━━━ THE INPUT ━━━

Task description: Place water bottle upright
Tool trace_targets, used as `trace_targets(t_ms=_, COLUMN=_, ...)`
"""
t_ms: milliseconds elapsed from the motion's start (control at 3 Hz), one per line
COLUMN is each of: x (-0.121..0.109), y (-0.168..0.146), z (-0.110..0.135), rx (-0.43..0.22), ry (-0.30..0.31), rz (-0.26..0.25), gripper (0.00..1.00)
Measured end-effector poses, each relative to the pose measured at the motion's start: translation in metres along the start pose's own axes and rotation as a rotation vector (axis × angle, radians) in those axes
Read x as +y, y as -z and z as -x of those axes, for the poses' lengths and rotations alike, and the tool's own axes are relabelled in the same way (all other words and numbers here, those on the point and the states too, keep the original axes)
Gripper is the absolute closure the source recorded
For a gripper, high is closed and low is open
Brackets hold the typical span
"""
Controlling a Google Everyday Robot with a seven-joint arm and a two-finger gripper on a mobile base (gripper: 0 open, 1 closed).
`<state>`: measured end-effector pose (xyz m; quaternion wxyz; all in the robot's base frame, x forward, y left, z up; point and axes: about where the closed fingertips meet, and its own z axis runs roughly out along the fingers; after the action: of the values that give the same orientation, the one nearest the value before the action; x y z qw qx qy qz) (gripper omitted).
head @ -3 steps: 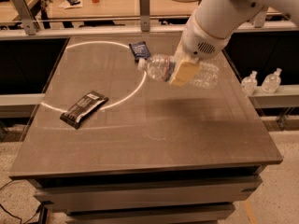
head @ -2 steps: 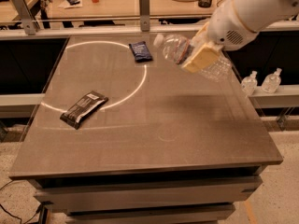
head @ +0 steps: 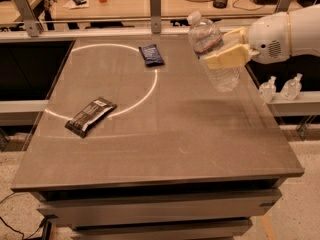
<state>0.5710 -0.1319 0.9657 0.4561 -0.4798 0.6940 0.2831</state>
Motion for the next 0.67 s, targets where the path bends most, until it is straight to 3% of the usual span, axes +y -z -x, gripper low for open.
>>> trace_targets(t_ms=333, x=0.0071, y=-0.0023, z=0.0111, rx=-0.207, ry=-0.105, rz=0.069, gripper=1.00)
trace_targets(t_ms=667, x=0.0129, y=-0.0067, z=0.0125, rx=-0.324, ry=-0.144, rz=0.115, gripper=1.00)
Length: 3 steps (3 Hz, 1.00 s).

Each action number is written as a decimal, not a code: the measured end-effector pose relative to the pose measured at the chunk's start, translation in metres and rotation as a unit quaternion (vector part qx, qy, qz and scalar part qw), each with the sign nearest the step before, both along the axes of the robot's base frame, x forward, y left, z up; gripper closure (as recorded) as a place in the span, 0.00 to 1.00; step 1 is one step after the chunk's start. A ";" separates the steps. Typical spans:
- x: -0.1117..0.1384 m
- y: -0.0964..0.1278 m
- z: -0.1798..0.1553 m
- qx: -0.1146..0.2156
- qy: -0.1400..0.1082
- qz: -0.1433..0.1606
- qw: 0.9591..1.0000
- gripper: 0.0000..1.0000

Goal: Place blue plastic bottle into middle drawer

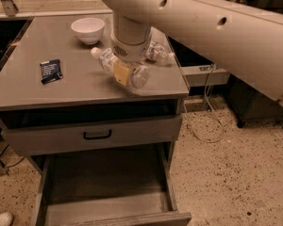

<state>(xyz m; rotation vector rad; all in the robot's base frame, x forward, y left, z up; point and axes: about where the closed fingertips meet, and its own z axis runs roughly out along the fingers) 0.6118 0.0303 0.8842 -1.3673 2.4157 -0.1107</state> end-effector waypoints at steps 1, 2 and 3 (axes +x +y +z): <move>-0.004 -0.002 -0.004 -0.006 0.003 0.001 1.000 1.00; -0.015 -0.006 0.000 -0.011 0.005 0.003 1.000 1.00; -0.054 -0.015 0.006 -0.025 0.013 -0.004 1.000 1.00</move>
Offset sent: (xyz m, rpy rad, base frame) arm -0.0292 -0.0121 0.0045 -0.0372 0.0175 0.0112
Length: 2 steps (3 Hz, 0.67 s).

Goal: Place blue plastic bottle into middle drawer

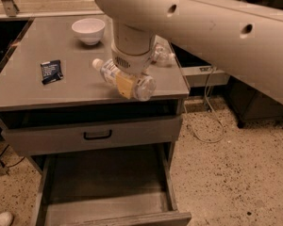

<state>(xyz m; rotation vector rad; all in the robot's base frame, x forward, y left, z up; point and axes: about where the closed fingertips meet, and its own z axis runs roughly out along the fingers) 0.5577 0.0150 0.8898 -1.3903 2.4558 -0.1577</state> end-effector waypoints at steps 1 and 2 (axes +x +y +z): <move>-0.054 -0.012 0.006 -0.014 0.009 -0.010 1.000 1.00; -0.054 -0.012 0.007 -0.014 0.008 -0.010 1.000 1.00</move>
Offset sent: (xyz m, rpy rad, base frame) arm -0.0450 -0.0096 0.0044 -0.0217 0.0196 -0.0196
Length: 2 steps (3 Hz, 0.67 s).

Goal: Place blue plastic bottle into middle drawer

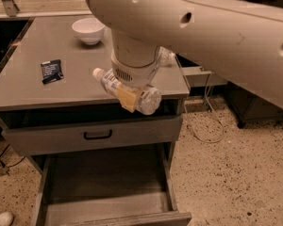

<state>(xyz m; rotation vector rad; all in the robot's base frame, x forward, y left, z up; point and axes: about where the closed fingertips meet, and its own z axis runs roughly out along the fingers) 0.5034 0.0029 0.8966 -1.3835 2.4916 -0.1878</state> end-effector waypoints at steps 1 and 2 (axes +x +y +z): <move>-0.013 -0.005 -0.003 -0.002 -0.003 -0.014 1.000 1.00; -0.042 -0.008 -0.018 0.009 0.010 -0.029 0.999 1.00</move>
Offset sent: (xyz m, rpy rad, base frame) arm -0.1052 -0.0125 -0.0661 0.0733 0.1370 -0.1033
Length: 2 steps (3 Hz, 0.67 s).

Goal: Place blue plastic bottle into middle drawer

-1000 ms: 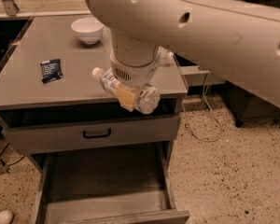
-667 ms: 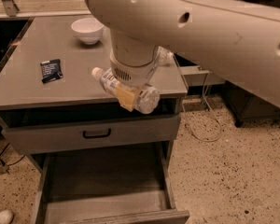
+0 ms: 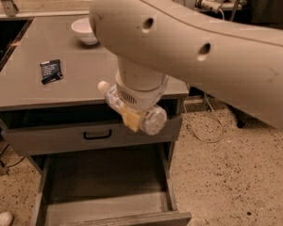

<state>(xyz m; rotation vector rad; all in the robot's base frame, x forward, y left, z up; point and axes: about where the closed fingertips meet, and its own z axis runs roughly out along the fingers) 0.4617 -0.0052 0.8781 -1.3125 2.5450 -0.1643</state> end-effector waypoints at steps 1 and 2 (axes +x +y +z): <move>-0.042 0.008 -0.042 0.026 0.055 0.006 0.998 1.00; -0.054 0.013 -0.049 0.039 0.076 0.004 0.996 1.00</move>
Offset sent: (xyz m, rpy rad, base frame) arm -0.0365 0.0058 -0.0366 0.0441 0.0933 0.0083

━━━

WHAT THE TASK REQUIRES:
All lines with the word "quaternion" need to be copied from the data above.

FINISHED EXERCISE:
`<state>`: measured end-effector pose (xyz m; quaternion wxyz; all in the robot's base frame, x forward, y left, z up; point and axes: about where the closed fingertips meet, and its own z axis runs roughly out along the fingers; after the action: of the values that give the same orientation, the one nearest the value before the action; x y z qw qx qy qz) (gripper omitted).
Each action number is written as a decimal, not a code: the measured end-effector pose relative to the pose measured at the chunk's start, translation in metres and rotation as a unit quaternion (vector part qx, qy, qz and scalar part qw), each with the sign nearest the step before, both along the axes of the robot's base frame, x forward, y left, z up; gripper closure (as recorded) as a place in the span, 0.00 to 1.00; step 1 is one step after the chunk's start. A ";" separates the steps. Typical spans:

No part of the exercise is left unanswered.